Арина Федотовна, серьезнейшим образом, поклонилась мне в пояс, как бы сосредоточив в лице моем ответственность за все мужское население шара земного.

— Афанасьич — дрянь-человечишка, это что и говорить. И старый, и пьяница, и бабник, и необразованный Гнусь, жаба. Известное дело, не ему было Викторией владеть, дуром она ему досталась. Ну, сглупила девка, испортила себя. Что же? Сама-то она того не знает, что ли, и не понимает? Небось, брат: и без комедиев твоих, девятый год Фенюшку скрываем, да в дурости своей каемся. Кабы не понимали да не каялись, так Фенюшка-то у нас в доме жила бы, барышней бы звалась. Нечего нам свою беду растолковывать! Сами не без глаз. И без вас знаем, что лучше бы Фенюшке от князя родиться, от Александра Маркеловича, от красавца писанного, умницы образованного. Да уж вышел грех, не поправишь: что было, не перебывшишь. Однако, что вы, мужской пол, за смола такая липкая? Скажите, не оставьте милостью. Схватись один раз за которого-нибудь из вашей братьи, — так уж и во век от него ни отмыться, ни отмолиться нельзя. А вот мы, бабы, по вашему мужчинскому рассуждению, оказываем себя супротив вас совсем обратно, вроде, как вода текучая: сколько нас мужчина ни знай, каких ни знай, ничего-то от нас к вам, милым, не липнет; все-то вы, соколы ясные, остаетесь чистенькие, благородные. Викторию взять. Ах, ужасти какие! Этакая красавица, умница, голосом поет, фортупьян играет, на все языки говорит, — и поддалась такому хаму и скоту. Ах, позор какой! ах, Срам! ах, разврат!

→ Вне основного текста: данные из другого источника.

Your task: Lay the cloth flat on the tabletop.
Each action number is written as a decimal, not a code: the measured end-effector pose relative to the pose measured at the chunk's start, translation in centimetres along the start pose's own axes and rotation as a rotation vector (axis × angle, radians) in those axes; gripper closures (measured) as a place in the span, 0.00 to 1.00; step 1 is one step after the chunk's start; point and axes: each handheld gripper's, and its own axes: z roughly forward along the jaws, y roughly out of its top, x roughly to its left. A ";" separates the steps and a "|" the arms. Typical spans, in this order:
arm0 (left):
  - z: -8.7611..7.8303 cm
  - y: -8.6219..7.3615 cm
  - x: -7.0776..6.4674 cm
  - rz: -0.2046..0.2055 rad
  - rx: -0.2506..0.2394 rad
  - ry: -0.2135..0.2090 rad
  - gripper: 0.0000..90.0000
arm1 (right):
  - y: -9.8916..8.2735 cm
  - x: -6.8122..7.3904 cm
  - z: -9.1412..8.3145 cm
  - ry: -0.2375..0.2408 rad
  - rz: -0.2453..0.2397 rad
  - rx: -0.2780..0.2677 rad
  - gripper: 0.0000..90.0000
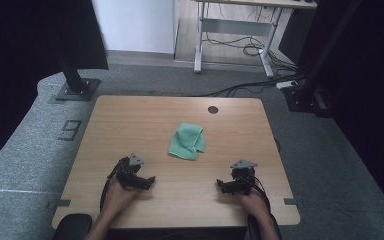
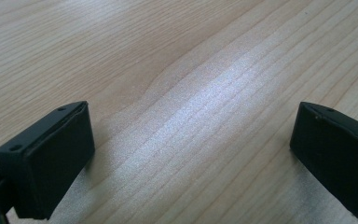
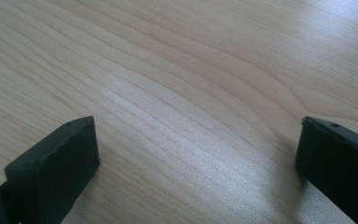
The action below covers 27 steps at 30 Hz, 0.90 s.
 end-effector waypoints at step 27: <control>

— Согласитесь же, однако, что хорошего, действительно, ровно ничего нет! — воскликнул я. Она замахала руками, как бы умоляя меня не перебивать.

— Верно, верно, истина ваша, барин. Ничего хорошего нет, оченно все худо. Согласны мы в том. Говорю же вам: потому и грех наш прячем, чтобы чужие глаза не видели, да не осудили. Потому и Феню в чужие люди отдали. Только, если это уж очень так гнусно и даже как бы против естества выходит, что красавица, умная, образованная унизила себя до Афанасьича, — как же из вас-то, господа хорошие, иные не брезгают — увиваются за нашею сестрою, дурою деревенскою? Образование наше известное — около дубового пня осиновым поленом: только всего и ниверситету. Вон Аннушка Петра Петровича: давно ли в том же самом Нурникове индюшек пасла? А ноне его, Петра Петровича, в сердце вошедши, за бакенбард дерет, на лик посягает. Витенькин грех — один, может быть, на тысячу нашей сестры, а из вас, мужчин, один, может быть, на тысячу найдется, у которого бы этого греха не было. Плох Афанасьич между мужчинами. А лучше, что ли, между бабами солдатка Ольга, у которой Алексей Алексеевич гулял-пировал, не брезговал? Если угодно, я вам о ней такую правду матку порасскажу, что Афанасьич белым ангелом покажется. А все-таки, у господина Буруна такое оказалось мужское рассужденье, что от Ольги, как только она с глаз долой, так на тебе — ни пятнышка. А Афанасьич на всю жизнь грязен. Ах вы, бессовестные!